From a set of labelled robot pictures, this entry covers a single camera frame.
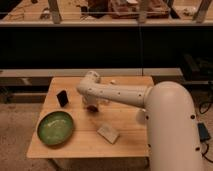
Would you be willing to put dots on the long wooden workbench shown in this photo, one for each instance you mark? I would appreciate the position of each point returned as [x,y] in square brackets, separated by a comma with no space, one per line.
[24,73]

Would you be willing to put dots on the wooden table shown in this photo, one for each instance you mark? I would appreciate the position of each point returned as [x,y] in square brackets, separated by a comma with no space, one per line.
[86,143]

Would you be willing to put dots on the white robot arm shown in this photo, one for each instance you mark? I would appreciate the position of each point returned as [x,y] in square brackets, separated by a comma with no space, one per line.
[173,136]

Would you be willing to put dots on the white paper cup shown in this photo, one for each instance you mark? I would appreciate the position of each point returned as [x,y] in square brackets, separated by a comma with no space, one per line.
[140,117]

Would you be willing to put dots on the blue foot pedal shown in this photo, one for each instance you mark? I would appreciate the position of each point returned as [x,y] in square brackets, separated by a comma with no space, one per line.
[203,132]

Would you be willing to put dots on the green ceramic bowl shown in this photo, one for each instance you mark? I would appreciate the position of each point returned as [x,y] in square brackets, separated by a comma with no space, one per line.
[55,128]

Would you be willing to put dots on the beige sponge block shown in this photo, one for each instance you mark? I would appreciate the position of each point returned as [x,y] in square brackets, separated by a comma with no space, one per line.
[108,132]

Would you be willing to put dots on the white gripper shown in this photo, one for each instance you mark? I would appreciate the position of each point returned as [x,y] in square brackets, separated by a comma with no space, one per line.
[89,101]

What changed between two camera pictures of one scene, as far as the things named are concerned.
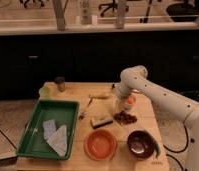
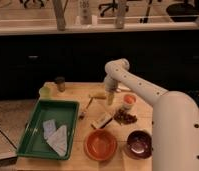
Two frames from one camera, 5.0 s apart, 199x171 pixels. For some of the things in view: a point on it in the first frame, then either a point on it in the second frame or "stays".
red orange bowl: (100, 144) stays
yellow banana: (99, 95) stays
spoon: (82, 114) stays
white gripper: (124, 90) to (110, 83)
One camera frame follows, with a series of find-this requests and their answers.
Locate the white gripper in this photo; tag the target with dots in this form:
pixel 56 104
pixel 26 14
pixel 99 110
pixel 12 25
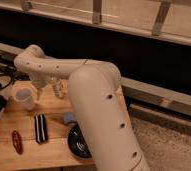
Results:
pixel 40 82

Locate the white ceramic cup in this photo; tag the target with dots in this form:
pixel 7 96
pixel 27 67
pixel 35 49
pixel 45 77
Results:
pixel 25 98

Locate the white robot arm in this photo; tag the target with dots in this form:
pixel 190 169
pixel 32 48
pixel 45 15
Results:
pixel 92 90

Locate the black ceramic bowl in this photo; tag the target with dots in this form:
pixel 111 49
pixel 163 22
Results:
pixel 77 144

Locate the clear plastic bottle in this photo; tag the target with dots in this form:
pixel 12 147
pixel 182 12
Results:
pixel 58 90

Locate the blue grey sponge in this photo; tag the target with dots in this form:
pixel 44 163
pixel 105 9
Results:
pixel 69 117

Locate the black white striped case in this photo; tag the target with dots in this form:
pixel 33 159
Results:
pixel 41 134

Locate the wooden railing frame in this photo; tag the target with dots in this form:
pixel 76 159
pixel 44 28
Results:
====
→ **What this task involves**
Repeat each record verbatim, pictures excluded.

→ **Answer to this problem**
From a set of labelled robot pictures, this entry covers a single camera frame.
Would you be willing to put dots on the long wooden workbench shown in this photo, one for each instance you mark? I would appreciate the position of each point returned as [x,y] in square brackets, separated by a comma with no space, one per line.
[24,73]

Would you be willing to put dots on the wooden table shown in this photo, one for each instance you mark? I would appreciate the position of each point returned as [x,y] in square brackets, separated by a comma with no space, one per line.
[86,143]

Would you be willing to put dots on the white robot arm shown in this photo, one for each instance you mark? I would appreciate the position of each point returned as [x,y] in square brackets, separated by a comma with no space, one per line.
[173,136]

Would you be willing to put dots on the white paper cup shown in this photo, one for each instance you mark? I would appreciate the position of each point returned as [x,y] in square brackets, separated by a comma with no space, one per line.
[140,117]

Would you be willing to put dots on the blue foot pedal shown in this photo, one for each instance you mark? I would appreciate the position of each point returned as [x,y] in square brackets, separated by a comma with no space, one per line.
[203,132]

Would you be willing to put dots on the green ceramic bowl shown in this photo, one for each instance you mark? I would appreciate the position of each point returned as [x,y] in square brackets, separated by a comma with no space, one per line.
[55,128]

Would you be willing to put dots on the beige sponge block shown in this photo, one for each instance you mark? I would appreciate the position of each point returned as [x,y] in square brackets, separated by a comma with no space, one per line.
[108,132]

Would you be willing to put dots on the white gripper shown in this photo, one for each instance you mark? I would appreciate the position of each point returned as [x,y] in square brackets, separated by a comma with no space, one per line.
[89,101]

What changed between two camera pictures of one scene, as far as the things named are concerned.
Two frames from one camera, 5.0 s apart, 199x171 pixels. For some of the things in view: a point on it in the first frame, then either a point on it in the second frame or "stays".
red orange bowl: (100, 144) stays
yellow banana: (99, 95) stays
spoon: (82, 114) stays
white gripper: (124, 90) to (110, 83)
One camera frame follows, with a series of find-this requests and their answers.
Locate the white gripper in this photo; tag the target with dots in this form:
pixel 56 104
pixel 26 14
pixel 99 110
pixel 12 25
Results:
pixel 40 82

Locate the white ceramic cup in this photo; tag the target with dots in this form:
pixel 7 96
pixel 27 67
pixel 35 49
pixel 45 77
Results:
pixel 25 98

Locate the white robot arm in this photo; tag the target with dots in this form:
pixel 190 169
pixel 32 48
pixel 45 15
Results:
pixel 92 90

Locate the black ceramic bowl in this photo; tag the target with dots in this form:
pixel 111 49
pixel 163 22
Results:
pixel 77 144

Locate the clear plastic bottle in this photo; tag the target with dots in this form:
pixel 12 147
pixel 182 12
Results:
pixel 58 90

Locate the blue grey sponge in this photo; tag the target with dots in this form:
pixel 44 163
pixel 105 9
Results:
pixel 69 117

Locate the black white striped case in this photo; tag the target with dots in this form:
pixel 33 159
Results:
pixel 41 134

Locate the wooden railing frame in this photo; tag the target with dots in this form:
pixel 76 159
pixel 44 28
Results:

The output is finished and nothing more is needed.